Your instructions
Run through the data and copy out every line that mentions the word "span".

[Start of section]

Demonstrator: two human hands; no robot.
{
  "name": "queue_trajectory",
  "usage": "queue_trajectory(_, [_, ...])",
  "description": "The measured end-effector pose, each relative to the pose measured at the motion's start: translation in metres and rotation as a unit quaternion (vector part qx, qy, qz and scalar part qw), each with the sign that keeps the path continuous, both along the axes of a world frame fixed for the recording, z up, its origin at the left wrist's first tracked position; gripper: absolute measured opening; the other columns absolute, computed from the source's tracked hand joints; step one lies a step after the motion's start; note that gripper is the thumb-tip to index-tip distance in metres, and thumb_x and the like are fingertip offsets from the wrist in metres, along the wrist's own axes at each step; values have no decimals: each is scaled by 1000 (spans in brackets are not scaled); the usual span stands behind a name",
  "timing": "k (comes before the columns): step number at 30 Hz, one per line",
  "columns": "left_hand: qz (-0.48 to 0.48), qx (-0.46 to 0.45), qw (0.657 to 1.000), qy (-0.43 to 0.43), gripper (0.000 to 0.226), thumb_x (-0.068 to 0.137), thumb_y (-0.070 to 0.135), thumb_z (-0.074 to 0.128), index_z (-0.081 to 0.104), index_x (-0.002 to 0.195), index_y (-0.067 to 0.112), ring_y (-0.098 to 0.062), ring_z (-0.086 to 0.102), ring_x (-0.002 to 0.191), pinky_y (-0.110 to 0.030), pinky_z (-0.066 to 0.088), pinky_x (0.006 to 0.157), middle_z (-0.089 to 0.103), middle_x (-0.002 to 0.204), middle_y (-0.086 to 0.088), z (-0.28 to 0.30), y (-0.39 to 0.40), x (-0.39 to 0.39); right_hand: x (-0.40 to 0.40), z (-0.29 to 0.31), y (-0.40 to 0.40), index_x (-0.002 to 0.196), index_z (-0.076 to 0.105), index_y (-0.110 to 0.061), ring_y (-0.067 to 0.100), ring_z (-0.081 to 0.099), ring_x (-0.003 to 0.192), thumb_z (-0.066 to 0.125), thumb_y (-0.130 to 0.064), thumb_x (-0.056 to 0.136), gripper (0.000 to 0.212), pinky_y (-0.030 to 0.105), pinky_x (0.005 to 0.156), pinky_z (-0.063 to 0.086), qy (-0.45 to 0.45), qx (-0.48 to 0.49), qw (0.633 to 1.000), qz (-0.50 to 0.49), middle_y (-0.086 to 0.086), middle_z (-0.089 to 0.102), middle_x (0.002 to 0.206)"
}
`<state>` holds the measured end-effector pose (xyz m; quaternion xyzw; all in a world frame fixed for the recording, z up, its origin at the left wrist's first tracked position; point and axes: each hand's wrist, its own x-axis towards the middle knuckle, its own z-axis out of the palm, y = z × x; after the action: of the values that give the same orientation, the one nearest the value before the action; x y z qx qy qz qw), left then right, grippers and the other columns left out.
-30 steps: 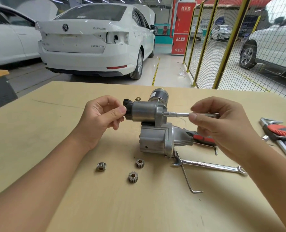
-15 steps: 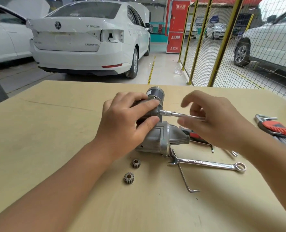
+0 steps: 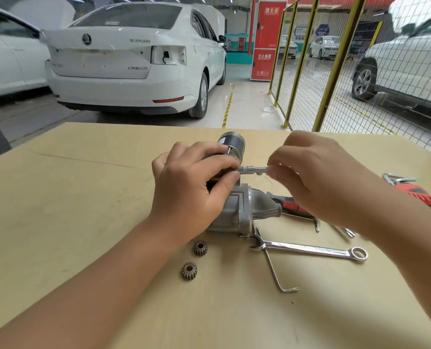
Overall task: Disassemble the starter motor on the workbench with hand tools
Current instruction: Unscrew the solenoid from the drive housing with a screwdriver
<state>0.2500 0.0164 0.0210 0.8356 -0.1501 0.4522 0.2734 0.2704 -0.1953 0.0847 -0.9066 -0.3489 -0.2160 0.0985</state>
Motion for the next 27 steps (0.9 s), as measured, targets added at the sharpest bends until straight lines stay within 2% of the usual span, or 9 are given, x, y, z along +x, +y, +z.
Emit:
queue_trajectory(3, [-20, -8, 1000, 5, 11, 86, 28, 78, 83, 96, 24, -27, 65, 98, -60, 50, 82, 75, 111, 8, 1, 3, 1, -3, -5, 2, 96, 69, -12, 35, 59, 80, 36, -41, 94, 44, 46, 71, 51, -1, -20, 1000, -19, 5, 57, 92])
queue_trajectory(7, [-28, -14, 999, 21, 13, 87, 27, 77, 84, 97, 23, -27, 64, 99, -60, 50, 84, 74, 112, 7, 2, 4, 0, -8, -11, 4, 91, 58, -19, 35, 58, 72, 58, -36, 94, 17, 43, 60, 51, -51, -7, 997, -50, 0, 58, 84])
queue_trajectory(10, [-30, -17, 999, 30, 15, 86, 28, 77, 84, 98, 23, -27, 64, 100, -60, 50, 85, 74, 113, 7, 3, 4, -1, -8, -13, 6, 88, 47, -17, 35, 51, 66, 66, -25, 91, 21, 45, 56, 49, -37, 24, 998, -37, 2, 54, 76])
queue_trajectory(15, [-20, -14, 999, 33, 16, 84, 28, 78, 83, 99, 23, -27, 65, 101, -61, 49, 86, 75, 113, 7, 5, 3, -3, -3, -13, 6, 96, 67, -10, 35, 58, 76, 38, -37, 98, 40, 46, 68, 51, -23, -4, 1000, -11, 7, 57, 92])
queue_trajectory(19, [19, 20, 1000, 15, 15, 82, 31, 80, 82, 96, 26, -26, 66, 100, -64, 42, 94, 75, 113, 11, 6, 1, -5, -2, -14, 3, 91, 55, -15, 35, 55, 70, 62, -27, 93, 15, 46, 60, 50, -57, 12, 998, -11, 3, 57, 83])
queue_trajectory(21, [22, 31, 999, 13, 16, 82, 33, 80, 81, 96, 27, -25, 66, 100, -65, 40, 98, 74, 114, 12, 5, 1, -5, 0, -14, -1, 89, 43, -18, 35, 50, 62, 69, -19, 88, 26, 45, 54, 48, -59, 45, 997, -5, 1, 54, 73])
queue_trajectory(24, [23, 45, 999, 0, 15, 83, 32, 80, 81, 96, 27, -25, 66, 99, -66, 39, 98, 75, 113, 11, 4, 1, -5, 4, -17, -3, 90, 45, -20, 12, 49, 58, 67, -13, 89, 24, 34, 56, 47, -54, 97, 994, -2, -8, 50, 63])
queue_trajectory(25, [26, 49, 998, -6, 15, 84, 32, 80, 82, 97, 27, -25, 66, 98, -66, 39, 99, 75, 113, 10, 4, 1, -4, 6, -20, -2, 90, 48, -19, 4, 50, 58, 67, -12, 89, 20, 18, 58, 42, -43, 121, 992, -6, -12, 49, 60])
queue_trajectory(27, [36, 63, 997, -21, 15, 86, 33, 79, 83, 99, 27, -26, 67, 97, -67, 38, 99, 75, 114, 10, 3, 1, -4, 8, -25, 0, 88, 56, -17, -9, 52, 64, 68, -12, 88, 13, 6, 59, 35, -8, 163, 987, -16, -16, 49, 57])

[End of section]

Solution to the exercise
  "description": "The measured end-effector pose, each relative to the pose measured at the motion's start: translation in metres and rotation as a unit quaternion (vector part qx, qy, qz and scalar part qw), each with the sign that keeps the path continuous, both along the axes of a world frame fixed for the recording, z up, its origin at the left wrist's first tracked position; gripper: absolute measured opening; the other columns absolute, computed from the source's tracked hand joints; step one lies a step after the motion's start; note that gripper is the thumb-tip to index-tip distance in metres, and thumb_x and the like are fingertip offsets from the wrist in metres, along the wrist's own axes at each step; values have no decimals: each is scaled by 1000 (spans in brackets are not scaled); the usual span stands behind a name",
Motion for the next 27 steps (0.9 s), as measured, targets added at the sharpest bends until straight lines stay within 2% of the usual span, or 9 are given, x, y, z along +x, +y, +z.

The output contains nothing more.